O açafrão-da-índia (Curcuma longa), também conhecido como gengibre-amarelo, açafrão-da-terra, curcuma ou turmeric, é uma planta da família das zingiberáceas. Este pequeno arbusto trepador, nativo da floresta asiática, especialmente da Índia, é amplamente cultivado em climas tropicais. Conhece as suas propriedades medicinais?

A primeira referência literária desta planta data de 600 a.C. onde é descrita como uma planta corante.

O seu uso na culinária é, atualmente, muito difundido, entrando normalmente na composição da mistura a que designamos por caril. É ainda empregue na confeção de inúmeros pratos de peixe e arroz. Uma vez que é mais barato que o açafrão e possui igualmente coloração amarela, é muitas vezes utilizado como substituto deste último como corante alimentar.

O açafrão-da-índia contém óleo essencial (3 a 5%), deve conter no mínimo 3% de derivados do dicinamoilmetano expressos em curcuminas; percentagens elevadas em cetonas sesquiterpénicas de cerca de 65% (tumeronas) e respetivo álcool, o tumerol (9%), e cerca de 25% do hidrocarboneto sesquiterpénico zingibereno; matérias corantes amarelas, 3 a 6% (curcuminóides); glúcidos e sais minerais.

Propriedades variadas

Esta planta é tradicionalmente utilizada pelas milenares medicinas Ayurvédica e Chinesa, devido às suas ações antidispéptica (atenua dor e sensação desagradável relacionada com a função digestiva), carminativa (atenua o desenvolvimento de gases intestinais), colerética (aumenta a secreção de bílis), espasmolítica (inibe os espasmos musculares) e hepatoprotectora.
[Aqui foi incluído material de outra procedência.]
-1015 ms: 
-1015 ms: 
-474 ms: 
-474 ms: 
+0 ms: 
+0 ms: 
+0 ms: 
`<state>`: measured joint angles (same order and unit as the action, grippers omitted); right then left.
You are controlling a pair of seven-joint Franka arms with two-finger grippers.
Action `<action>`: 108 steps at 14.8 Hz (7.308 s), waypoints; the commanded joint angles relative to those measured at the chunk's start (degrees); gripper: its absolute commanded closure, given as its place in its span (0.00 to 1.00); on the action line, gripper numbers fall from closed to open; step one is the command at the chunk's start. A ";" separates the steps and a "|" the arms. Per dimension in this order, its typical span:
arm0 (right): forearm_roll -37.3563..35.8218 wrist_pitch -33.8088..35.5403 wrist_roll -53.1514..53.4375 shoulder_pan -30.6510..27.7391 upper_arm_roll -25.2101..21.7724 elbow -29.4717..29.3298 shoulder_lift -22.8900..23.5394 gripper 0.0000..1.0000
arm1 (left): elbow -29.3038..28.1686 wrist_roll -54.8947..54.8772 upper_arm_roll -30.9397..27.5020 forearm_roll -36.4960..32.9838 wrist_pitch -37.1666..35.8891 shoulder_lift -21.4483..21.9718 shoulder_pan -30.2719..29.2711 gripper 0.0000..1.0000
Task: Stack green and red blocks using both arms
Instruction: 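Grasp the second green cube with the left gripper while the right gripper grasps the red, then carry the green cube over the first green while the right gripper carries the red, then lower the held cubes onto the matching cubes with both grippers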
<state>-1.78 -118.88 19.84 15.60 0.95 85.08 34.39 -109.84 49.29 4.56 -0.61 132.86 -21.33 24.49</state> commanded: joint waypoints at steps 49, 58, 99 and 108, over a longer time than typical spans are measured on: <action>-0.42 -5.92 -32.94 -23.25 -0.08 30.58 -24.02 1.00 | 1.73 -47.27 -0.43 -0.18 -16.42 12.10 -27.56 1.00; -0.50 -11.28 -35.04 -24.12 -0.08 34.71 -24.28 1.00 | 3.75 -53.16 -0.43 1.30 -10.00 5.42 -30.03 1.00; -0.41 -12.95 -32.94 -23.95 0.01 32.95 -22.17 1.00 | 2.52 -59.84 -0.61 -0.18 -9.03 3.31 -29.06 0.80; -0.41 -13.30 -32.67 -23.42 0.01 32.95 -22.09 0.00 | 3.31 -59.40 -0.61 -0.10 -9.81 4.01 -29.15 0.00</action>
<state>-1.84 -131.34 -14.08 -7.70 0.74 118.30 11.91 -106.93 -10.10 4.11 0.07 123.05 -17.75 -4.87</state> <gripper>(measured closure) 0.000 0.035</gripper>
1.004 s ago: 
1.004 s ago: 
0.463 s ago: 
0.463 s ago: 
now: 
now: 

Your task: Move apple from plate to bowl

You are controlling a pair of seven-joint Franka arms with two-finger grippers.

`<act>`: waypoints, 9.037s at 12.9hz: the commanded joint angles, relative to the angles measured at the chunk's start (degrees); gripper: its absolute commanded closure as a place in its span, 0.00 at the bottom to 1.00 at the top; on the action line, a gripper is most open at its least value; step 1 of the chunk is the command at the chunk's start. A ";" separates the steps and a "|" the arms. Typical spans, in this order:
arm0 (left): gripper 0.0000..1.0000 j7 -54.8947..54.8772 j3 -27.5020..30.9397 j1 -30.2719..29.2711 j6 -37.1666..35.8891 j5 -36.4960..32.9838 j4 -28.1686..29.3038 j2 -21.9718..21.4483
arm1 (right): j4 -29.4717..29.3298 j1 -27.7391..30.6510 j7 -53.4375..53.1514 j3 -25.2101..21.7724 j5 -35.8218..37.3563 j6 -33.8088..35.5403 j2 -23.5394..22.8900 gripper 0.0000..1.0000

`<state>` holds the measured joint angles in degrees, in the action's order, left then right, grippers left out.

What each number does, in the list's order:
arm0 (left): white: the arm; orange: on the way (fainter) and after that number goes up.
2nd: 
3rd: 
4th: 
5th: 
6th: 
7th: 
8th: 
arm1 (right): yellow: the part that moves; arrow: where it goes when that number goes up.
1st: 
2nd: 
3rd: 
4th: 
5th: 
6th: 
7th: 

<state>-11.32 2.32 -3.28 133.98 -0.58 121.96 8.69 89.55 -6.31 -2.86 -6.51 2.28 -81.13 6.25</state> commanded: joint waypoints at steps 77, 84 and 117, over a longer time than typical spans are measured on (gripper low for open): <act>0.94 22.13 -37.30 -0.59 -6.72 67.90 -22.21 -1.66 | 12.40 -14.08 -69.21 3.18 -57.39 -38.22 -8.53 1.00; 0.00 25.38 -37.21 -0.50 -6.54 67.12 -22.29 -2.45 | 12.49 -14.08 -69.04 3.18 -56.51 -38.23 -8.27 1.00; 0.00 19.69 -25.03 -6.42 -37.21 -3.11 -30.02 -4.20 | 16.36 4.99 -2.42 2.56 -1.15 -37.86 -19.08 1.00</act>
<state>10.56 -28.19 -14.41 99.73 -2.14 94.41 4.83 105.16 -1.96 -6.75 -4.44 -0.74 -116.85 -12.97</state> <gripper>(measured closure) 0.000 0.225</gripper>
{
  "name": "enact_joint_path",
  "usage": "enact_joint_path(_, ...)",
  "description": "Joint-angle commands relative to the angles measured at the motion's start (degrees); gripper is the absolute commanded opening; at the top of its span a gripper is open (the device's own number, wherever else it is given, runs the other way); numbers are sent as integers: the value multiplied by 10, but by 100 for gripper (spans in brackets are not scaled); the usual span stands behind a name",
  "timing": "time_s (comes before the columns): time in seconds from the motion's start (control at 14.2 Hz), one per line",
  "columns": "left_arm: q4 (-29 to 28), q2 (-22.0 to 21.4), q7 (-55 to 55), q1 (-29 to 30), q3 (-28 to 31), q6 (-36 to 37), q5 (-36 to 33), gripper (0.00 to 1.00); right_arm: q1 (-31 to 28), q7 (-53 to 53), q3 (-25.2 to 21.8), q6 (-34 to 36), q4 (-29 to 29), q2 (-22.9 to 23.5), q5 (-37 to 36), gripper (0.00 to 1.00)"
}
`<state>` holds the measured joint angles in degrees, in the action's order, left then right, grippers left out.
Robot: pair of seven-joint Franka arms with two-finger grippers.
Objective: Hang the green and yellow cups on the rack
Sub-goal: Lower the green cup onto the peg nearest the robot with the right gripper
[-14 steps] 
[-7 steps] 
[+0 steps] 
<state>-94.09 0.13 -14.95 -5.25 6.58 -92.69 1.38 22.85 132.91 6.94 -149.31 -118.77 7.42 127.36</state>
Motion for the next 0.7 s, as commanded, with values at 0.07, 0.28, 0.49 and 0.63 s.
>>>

Atualmente, o seu uso é indicado como eupéptico (auxílio ao processo digestivo), estimulante das secreções digestivas e carminativo nas disquinesias hepatobiliares, hepatites e cólicas gastrointestinais.

São-lhe ainda atribuídas propriedades antiagregante plaquetária e antioxidante, estando também descritos benefícios da sua administração na prevenção de hiperlipidemias (níveis sanguíneos elevados de colesterol e triglicéridos), arteriosclerose e tromboembolias. Alguns estudos sugerem uma ação antimutagénica associada aos seus compostos ativos. Estes estudos não são, no entanto, suficientes para que se afirme, neste momento, qualquer ação anticancerígena da planta.